Broadway

1944 proved to be the turning point for John when he was asked to audition to be Alfred Drake’s replacement in the original Broadway company of the landmark Rodgers and Hammerstein musical Oklahoma! 

Hear John tell the story of his audition for Oklahoma!

See John perform Figaro's Aria

After seeing his audition, Rodgers and Hammerstein had bigger plans for John’s Broadway debut. Instead of casting him as a replacement in Oklahoma! in New York they sent him to join the national company in Chicago.

John spent ten months there, plus a few weeks in Detroit and Milwaukee, before R&H brought him back to Manhattan to begin rehearsals of their new show, Carousel, which they had completed with him specifically in mind.

At his audition a year earlier, John’s rendition of the aria from The Barber of Seville gave R&H an idea for a number that would make Broadway history. Hear John tell the story of Soliloquy.

The critical and audience reaction to Carousel was immediate and overwhelming, making John’s Broadway debut the talk of the town. His performance as Billy Bigelow defined a new breed of leading man – the virile, tragic anti-hero who sings with unmatched power and beauty – and remains the standard against which other legitimate theatre voices are compared.
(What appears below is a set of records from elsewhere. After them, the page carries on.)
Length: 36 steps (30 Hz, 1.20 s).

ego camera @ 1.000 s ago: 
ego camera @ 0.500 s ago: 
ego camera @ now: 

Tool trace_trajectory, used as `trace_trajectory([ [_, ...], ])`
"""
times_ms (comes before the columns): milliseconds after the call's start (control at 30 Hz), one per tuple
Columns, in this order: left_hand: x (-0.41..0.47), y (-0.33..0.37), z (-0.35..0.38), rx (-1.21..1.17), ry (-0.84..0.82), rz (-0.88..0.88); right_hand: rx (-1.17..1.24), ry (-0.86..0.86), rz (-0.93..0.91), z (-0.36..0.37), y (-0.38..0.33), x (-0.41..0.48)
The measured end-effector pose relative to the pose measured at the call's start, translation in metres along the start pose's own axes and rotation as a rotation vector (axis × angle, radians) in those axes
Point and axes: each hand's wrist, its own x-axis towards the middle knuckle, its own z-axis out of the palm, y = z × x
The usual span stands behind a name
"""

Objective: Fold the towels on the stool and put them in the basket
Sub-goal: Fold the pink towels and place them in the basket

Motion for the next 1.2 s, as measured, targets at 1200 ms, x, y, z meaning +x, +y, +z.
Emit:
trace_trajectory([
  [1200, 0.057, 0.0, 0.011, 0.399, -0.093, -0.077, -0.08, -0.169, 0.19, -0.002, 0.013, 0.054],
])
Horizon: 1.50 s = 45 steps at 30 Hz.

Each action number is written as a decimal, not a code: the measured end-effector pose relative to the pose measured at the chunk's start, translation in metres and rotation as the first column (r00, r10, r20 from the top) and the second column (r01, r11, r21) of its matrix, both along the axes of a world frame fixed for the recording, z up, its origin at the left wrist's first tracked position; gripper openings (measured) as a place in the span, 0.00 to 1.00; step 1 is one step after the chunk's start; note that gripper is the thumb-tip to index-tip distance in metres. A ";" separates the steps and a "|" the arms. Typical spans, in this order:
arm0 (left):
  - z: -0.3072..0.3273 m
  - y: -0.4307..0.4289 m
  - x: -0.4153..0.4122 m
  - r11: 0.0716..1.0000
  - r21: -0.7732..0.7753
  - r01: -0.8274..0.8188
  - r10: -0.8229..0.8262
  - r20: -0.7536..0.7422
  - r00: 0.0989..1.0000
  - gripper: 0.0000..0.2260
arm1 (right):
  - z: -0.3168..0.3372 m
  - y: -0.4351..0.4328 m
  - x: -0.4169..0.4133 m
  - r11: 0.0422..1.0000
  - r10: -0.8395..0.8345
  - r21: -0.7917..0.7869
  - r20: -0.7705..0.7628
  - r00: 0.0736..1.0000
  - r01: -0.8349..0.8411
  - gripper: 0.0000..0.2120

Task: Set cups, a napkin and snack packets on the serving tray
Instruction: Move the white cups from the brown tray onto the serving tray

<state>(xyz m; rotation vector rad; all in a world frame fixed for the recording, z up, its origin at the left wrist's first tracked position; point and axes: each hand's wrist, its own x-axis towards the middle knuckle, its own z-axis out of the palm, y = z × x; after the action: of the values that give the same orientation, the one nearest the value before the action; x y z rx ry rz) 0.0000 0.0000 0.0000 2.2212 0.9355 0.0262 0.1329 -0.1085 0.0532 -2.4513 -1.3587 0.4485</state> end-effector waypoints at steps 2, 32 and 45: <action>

John took home the New York Drama Critics and Donaldson awards for Carousel. The musical remained the personal favorite of its composer and its leading man. John starred in Carousel for over two years. Hear John talk about long runs and "artistic successes."

In 1948 he returned to Broadway in Magdalena, an eagerly awaited musical from noted South American composer Villa-Lobos. The show lasted only 11 weeks at the Ziegfeld.

John’s next Broadway musical, Three Wishes for Jamie, was a folksy, Irish fable based on an award-winning novel. Although John always thought of the show as a “near-miss” it barely managed a three-month run.

The 1953-54 theatre season began with John starring in Carnival in Flanders, based on a popular 1936 French film. The musical was roundly dismissed by critics, including The New York Times’ Brooks Atkinson, who wrote Raitt “is entitled to be in something that a theatergoer can enjoy ”. Carnival in Flanders folded its tent after only 5 performances. 

Atkinson got his wish at the end of the season when The Pajama Game became the surprise hit of the year. In the lead role of Sid Sorokin, the pajama factory foreman, John introduced one of the biggest ballads of the fifties, “Hey There”, once again establishing himself as one of the top leading men of the golden age of the Broadway musical. Working with George Abbott, Jerome Robbins, Bob Fosse and Harold Prince, John enjoyed a huge success with The Pajama Game and once again stayed with the show for its entire 1063-performance run.

In 1957 John returned to the sound stages of Hollywood to recreate the role of Sid opposite screen star Doris Day in the movie version of The Pajama Game. Using the most of the New York cast, the film perfectly captured the spirit of 1950’s Broadway.

John’s next New York appearance was in the highly acclaimed 1965 Lincoln Center revival of Carousel. The following year John starred in Michael Bennett’s choreographic debut A Joyful Noise, which played only twelve performances at Broadway’s Mark Hellinger Theatre after a summer stock tryout. For ten weeks in 1975 he headlined once again at the St. James Theatre, home of Oklahoma! and The Pajama Game, when he led an all-star cast in the revue A Musical Jubilee.

While traveling the country in a wide variety of productions, the next decades found John playing to New York audiences only occasionally - performing his one man show A Musical Autobiography for an invited audience at the Little Theatre (now the Helen Hayes) in 1982, back on the stage at the St. James singing the title song from Oklahoma! in celebration of it’s 50th anniversary, making a cameo appearance in The Will Rogers Follies in 1993, singing at the Easter Bonnet benefit in 1995.

His final appearances on New York stages took place in 2002. As a guest performer at the Tony Awards, John sang a portion of  “Soliloquy”. Four days later the 85 year-old star introduced headliners Hugh Jackman and Audra McDonald at a Carnegie Hall concert of Carousel, the same musical that introduced John Raitt to New York audiences fifty-seven years earlier.